Tokens: Handling Variable Fields (MGrammar)

Article
09/22/2010

[This content is no longer valid. For the latest information on "M", "Quadrant", SQL Server Modeling Services, and the Repository, see the Model Citizen blog.]

This tutorial builds on the preceding ones, Hello World (MGrammar), and Handling Spaces (MGrammar). In this tutorial, you tokenize the input: you use the token keyword to identify fixed parts of the input text (keywords or field names), and to specify required conditions imposed on variable parts of the text (field values). You also learn how to make the domain specific language (DSL) accept more than a single line of input text.

This tutorial builds a DSL that parses a text file that consists of object model information that can be generated by using the .NET Framework Reflection API against an assembly. The text file obeys the following rules:

Each line starts with the string TYPE.
The line contains the string Name= followed by the name of the type.
After the Name field, there is a string Access= followed by one of the following strings: public, private, protected, internal.
The Access field is followed by a string Email= followed by an e-mail address.

A typical file might look like this.

TYPE Name=System.String Access=public Email=janedoe@contoso.com 
TYPE Name=System.Integer32 Access=private Email=bbrown@contoso.com 
TYPE Name=System.Byte Access=public Email=johndoe@contoso.com 
TYPE Name=System.Boolean Access=public Email=janedoe@contoso.com

You will learn to do the following in this tutorial:

Add token rules that enable you to identify the keywords in the input.
Add token rules that define the allowable characters for variable fields.
Modify the grammar rules so that the DSL parses multiple input lines.

To show a DSL that recognizes one line of input

The following DSL was created in the preceding tutorial (Handling Spaces (MGrammar). It parses a single line of input, and allows an arbitrary number of spaces between the fields.

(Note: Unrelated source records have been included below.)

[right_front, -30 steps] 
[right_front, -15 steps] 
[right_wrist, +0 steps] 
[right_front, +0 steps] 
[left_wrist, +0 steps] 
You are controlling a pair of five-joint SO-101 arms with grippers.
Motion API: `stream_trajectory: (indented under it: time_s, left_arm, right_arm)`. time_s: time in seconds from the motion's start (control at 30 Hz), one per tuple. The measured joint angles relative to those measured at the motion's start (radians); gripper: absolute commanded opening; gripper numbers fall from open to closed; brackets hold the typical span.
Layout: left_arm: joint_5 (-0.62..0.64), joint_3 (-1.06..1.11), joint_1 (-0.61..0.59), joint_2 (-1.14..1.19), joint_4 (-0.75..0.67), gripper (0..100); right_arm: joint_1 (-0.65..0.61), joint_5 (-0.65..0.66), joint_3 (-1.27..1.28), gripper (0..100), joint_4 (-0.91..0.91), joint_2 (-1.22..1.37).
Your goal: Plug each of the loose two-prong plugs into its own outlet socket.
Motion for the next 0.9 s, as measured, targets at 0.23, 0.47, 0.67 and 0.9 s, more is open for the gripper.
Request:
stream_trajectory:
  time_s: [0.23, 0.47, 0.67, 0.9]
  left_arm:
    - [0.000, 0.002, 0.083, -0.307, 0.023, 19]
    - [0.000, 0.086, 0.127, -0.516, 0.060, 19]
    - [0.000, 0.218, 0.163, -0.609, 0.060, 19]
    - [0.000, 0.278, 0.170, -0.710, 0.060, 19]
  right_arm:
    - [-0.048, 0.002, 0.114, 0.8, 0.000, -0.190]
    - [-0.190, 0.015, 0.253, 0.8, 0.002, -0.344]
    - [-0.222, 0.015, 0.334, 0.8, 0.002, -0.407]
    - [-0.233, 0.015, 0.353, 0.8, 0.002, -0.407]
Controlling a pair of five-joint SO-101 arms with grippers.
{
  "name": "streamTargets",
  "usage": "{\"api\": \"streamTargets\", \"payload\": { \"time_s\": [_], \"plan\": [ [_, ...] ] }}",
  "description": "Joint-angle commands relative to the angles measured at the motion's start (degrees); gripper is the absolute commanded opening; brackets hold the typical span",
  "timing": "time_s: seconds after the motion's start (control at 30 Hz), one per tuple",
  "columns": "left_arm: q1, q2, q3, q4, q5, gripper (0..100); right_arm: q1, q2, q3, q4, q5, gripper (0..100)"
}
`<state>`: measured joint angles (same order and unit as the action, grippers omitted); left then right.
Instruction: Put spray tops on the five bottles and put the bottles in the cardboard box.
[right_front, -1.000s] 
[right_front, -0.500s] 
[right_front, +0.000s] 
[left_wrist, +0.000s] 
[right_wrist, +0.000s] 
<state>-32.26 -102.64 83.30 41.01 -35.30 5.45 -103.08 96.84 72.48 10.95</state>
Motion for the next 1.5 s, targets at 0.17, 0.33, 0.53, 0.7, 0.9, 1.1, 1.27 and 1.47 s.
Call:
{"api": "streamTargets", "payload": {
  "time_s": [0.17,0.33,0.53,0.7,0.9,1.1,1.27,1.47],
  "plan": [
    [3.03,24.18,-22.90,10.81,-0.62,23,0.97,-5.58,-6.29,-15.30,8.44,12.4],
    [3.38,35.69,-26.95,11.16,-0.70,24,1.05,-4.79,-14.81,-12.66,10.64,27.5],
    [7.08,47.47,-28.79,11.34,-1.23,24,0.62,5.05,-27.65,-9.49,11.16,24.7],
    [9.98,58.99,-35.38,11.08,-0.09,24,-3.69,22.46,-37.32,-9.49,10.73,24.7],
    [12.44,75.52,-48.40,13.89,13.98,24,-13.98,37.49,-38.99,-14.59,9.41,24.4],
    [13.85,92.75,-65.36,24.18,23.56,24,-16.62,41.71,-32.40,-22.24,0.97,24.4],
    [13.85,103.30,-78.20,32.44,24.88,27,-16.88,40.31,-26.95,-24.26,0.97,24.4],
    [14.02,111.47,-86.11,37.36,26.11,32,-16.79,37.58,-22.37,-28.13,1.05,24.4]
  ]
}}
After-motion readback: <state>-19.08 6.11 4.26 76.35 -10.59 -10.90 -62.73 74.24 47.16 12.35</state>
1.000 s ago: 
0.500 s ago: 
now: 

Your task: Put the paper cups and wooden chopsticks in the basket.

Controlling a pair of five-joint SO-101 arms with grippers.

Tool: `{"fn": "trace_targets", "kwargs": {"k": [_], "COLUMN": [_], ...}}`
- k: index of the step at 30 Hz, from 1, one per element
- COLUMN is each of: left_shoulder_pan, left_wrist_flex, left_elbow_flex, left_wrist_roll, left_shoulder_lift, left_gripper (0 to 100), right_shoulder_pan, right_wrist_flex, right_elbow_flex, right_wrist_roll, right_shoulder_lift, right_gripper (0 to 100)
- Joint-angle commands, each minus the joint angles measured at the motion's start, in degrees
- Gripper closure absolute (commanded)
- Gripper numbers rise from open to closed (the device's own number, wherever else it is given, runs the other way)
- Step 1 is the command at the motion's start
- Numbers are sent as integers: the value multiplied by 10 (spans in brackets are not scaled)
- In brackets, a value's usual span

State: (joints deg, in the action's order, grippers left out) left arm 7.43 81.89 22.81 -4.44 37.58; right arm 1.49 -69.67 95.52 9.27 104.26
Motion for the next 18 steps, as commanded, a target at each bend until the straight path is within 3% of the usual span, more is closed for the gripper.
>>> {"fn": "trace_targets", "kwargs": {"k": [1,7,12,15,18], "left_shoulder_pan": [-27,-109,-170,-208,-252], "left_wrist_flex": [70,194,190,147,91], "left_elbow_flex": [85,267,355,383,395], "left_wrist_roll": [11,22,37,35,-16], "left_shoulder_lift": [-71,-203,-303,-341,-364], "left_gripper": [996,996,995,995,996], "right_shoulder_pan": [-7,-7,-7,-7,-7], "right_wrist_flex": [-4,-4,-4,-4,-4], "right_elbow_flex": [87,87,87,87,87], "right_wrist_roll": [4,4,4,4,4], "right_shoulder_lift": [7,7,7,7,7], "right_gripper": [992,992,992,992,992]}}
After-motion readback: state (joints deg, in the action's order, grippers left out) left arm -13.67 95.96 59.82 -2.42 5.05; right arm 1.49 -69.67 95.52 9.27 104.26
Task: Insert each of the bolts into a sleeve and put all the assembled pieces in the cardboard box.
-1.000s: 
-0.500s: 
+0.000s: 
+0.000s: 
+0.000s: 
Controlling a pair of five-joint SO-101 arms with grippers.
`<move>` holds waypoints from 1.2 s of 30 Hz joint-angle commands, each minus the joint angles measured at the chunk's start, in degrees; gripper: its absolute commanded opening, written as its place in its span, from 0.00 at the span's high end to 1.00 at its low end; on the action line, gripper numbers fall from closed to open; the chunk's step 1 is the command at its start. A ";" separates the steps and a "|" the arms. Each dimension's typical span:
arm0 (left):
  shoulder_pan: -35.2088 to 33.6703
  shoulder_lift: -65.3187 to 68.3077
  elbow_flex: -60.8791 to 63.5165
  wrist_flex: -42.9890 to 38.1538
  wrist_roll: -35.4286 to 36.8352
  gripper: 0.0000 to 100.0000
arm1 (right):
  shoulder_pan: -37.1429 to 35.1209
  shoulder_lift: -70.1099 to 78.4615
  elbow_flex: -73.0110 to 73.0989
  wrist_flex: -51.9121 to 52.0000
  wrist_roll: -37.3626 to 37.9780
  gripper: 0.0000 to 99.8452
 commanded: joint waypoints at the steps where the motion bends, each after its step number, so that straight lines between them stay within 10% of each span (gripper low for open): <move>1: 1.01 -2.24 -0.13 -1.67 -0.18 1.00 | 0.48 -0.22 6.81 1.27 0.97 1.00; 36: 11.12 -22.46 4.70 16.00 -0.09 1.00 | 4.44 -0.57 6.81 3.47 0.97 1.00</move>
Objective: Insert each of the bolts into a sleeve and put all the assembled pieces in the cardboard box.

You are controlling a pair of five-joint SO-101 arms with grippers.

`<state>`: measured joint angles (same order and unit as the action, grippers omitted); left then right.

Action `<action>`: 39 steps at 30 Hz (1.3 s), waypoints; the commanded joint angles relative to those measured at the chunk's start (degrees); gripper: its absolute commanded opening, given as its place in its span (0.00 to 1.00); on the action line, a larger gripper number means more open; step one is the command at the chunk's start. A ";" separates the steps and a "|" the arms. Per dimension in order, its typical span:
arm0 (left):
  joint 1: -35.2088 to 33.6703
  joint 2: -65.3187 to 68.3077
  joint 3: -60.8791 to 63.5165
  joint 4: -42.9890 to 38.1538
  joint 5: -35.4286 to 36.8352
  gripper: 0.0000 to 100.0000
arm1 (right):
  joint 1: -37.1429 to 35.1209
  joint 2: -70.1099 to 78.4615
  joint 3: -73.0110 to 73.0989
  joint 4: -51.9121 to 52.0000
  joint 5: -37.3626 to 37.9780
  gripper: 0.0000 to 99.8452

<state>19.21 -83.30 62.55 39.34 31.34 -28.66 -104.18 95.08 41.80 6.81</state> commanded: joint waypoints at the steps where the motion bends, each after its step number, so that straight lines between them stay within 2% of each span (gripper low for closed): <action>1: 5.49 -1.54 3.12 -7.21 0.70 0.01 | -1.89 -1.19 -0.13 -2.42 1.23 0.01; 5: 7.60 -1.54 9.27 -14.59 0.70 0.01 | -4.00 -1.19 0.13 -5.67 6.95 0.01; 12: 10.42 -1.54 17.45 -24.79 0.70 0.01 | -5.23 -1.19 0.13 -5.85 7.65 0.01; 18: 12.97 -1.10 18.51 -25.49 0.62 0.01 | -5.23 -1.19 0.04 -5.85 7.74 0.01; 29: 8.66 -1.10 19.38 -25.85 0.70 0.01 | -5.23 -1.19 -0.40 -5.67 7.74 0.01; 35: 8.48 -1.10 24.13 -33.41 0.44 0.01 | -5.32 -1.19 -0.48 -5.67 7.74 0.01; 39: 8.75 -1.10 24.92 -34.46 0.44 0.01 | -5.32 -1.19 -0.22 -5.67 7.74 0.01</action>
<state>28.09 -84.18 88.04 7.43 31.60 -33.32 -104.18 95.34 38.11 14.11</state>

Open Intellipad and add the following code.

module Types 
{
   language Parser
   {
        syntax Main = Type  Name  Access  Email;
        syntax Type = "TYPE";
        syntax Name = "Name=System.String";
        syntax Access = "Access=public";
        syntax Email = "Email=janedoe@contoso.com";        
        syntax Space = "\u0020";
        interleave Whitespace = Space;
   } 
}

To test this language, enter the following line into the left "DSL Input Mode" pane.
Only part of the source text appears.